Forces et limites de l’étude
L’étude a permis de décrire le temps de sommeil dans une population vulnérable pour laquelle il existe peu de données à ce sujet dans la littérature. Les analyses ont porté sur les femmes pour lesquelles le poids et la taille ont pu être mesurés dans des centres de santé ou au sein des structures d’aide alimentaire, ce qui constitue une force méthodologique de l’enquête permettant de limiter les biais de classement.
Outre les limites générales de l’enquête précisées dans le premier article de ce numéro 24, d’autres éléments doivent être pris en considération dans la lecture des résultats de nos analyses, en particulier la taille relativement restreinte de l’échantillon, qui limite la puissance des analyses.
Les questions sur le sommeil, conçues pour la population générale, ont pu parfois être difficiles à renseigner par des populations précaires, dont le sommeil n’est pas toujours régulier. Cependant, ces outils permettent d’appréhender de manière subjective la perception qu’ont ces femmes de leur sommeil, dont on sait qu’elle est corrélée avec la mesure objective du temps de sommeil par des instruments tels que l’actimètre ou le polysomnographe.

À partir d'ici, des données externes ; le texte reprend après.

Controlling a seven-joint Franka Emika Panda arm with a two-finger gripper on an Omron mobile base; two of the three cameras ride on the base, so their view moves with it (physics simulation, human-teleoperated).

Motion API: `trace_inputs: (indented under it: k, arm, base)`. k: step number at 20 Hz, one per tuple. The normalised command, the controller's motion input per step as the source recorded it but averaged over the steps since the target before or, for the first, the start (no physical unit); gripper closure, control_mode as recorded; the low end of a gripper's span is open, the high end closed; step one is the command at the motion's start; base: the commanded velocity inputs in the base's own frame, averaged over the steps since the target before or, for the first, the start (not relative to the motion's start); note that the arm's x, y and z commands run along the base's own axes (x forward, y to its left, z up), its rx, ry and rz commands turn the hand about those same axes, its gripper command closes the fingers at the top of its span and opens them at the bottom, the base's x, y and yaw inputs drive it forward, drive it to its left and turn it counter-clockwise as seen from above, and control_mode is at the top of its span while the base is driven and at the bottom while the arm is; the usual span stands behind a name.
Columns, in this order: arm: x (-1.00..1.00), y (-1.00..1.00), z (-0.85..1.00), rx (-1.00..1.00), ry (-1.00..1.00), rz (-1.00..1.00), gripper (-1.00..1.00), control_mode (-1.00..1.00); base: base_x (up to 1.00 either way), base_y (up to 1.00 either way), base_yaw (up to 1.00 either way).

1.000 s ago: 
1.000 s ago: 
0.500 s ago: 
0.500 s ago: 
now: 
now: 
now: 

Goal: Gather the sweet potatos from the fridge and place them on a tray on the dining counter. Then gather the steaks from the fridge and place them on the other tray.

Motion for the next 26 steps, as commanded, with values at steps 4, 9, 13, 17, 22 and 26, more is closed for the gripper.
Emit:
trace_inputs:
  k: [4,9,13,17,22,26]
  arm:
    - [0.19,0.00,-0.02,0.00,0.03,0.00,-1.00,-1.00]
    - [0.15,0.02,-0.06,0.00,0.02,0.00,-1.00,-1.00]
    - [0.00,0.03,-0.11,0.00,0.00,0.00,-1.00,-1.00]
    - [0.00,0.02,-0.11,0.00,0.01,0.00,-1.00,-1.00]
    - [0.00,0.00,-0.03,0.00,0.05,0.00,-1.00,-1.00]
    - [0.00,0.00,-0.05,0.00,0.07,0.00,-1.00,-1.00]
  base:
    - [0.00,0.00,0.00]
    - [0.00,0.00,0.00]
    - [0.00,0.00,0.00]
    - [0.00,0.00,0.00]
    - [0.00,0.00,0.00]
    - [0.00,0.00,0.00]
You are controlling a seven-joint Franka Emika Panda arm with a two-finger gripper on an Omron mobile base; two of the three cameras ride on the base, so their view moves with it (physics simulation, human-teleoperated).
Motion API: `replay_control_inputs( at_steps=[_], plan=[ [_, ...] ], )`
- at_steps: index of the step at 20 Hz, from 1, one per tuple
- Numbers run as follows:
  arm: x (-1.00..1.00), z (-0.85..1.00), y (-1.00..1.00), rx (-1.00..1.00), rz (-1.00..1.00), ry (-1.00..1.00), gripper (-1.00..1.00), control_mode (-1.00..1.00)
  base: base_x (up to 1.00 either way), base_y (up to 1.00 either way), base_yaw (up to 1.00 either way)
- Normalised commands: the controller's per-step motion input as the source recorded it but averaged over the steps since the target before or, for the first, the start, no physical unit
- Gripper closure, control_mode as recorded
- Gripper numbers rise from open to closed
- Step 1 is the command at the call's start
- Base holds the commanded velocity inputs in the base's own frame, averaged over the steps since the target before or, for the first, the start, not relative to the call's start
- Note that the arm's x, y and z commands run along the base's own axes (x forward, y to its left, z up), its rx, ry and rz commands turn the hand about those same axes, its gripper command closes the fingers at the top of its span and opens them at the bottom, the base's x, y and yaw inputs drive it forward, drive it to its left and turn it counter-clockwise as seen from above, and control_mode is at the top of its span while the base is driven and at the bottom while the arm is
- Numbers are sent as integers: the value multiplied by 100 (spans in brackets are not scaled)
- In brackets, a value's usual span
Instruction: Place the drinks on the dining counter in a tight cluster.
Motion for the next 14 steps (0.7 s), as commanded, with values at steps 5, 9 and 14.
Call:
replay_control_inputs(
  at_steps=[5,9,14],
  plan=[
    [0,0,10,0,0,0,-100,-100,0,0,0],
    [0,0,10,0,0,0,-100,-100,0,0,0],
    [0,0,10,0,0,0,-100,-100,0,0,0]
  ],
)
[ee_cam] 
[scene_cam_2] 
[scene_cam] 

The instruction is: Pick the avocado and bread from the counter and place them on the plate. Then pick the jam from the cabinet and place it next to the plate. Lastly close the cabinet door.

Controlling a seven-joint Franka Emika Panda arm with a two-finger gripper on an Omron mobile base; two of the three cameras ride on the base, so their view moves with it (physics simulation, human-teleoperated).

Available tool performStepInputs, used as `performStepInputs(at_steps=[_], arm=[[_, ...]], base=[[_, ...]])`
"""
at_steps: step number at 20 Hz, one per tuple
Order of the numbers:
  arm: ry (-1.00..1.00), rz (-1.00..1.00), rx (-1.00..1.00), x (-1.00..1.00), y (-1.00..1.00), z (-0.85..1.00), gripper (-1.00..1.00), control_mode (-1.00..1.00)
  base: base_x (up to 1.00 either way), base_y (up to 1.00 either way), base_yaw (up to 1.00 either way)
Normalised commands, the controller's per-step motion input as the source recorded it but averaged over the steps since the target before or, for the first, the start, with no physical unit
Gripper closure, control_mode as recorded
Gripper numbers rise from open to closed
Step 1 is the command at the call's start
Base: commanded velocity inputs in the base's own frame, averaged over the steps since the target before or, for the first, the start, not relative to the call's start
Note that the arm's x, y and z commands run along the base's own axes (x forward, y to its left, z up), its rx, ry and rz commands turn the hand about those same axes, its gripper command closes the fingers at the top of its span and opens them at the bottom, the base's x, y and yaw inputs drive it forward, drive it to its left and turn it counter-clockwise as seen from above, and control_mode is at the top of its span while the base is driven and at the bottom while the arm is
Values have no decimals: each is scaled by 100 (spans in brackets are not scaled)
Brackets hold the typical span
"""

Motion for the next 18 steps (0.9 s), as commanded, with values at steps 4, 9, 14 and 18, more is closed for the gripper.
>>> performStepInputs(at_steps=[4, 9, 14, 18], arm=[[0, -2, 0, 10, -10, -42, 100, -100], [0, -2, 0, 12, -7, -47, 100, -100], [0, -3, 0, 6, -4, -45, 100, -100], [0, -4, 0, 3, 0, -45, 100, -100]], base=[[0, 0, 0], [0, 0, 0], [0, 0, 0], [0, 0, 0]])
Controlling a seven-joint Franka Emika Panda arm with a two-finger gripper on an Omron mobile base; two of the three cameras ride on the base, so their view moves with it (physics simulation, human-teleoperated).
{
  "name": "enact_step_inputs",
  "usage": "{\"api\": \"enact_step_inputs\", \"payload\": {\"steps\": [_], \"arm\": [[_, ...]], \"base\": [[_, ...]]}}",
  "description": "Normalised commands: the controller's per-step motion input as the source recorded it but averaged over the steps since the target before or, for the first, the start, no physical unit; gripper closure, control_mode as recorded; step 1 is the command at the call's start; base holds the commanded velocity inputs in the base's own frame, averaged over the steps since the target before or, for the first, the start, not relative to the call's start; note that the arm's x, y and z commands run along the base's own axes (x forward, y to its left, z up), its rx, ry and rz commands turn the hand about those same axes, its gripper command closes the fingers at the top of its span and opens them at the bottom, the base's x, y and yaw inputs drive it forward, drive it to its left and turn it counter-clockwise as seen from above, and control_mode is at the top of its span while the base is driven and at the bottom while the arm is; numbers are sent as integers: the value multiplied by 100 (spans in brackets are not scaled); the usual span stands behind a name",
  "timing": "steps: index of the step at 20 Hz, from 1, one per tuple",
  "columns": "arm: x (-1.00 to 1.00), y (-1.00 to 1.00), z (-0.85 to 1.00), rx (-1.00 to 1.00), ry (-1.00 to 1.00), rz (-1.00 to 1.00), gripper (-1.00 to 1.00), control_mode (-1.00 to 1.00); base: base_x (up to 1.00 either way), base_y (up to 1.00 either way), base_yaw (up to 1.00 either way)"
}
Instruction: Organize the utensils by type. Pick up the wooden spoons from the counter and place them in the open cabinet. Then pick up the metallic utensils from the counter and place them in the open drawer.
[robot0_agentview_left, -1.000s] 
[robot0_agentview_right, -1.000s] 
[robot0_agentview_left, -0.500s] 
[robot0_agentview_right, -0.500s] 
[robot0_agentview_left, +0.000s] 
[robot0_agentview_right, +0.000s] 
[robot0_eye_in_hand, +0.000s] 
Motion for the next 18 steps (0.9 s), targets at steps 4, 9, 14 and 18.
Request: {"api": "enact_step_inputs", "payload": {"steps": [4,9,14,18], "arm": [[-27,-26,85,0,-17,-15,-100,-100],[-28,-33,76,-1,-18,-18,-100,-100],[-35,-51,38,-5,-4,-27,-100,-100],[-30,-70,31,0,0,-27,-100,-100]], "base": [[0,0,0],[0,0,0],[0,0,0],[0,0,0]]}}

L’association entre le temps de sommeil et l’obésité a pu être ajustée uniquement sur des variables socioéconomiques, alors que d’autres facteurs, non recueillis dans l’enquête et susceptibles d’être particulièrement présents dans les populations précaires et chez les obèses tels que le stress, sont pressentis comme facteurs confondants dans la relation sommeil-obésité. Ce caractère confondant n’a néanmoins pas été montré dans une étude menée aux États-Unis auprès de femmes de faible statut socioéconomique 12.
Nos résultats mériteraient ainsi d’être complétés et confirmés dans d’autres études portant sur des populations similaires. Si l’association entre le temps de sommeil et l’obésité s’avère confortée dans les populations précaires, il nous semble important que ce facteur soit davantage pris en considération par les pouvoirs publics dans la prévention de l’obésité de ces populations, qui semblent plus exposées par leur habitat et leur environnement (bruit, température, absence de confort et de sécurité) à une réduction du temps et de la qualité du sommeil.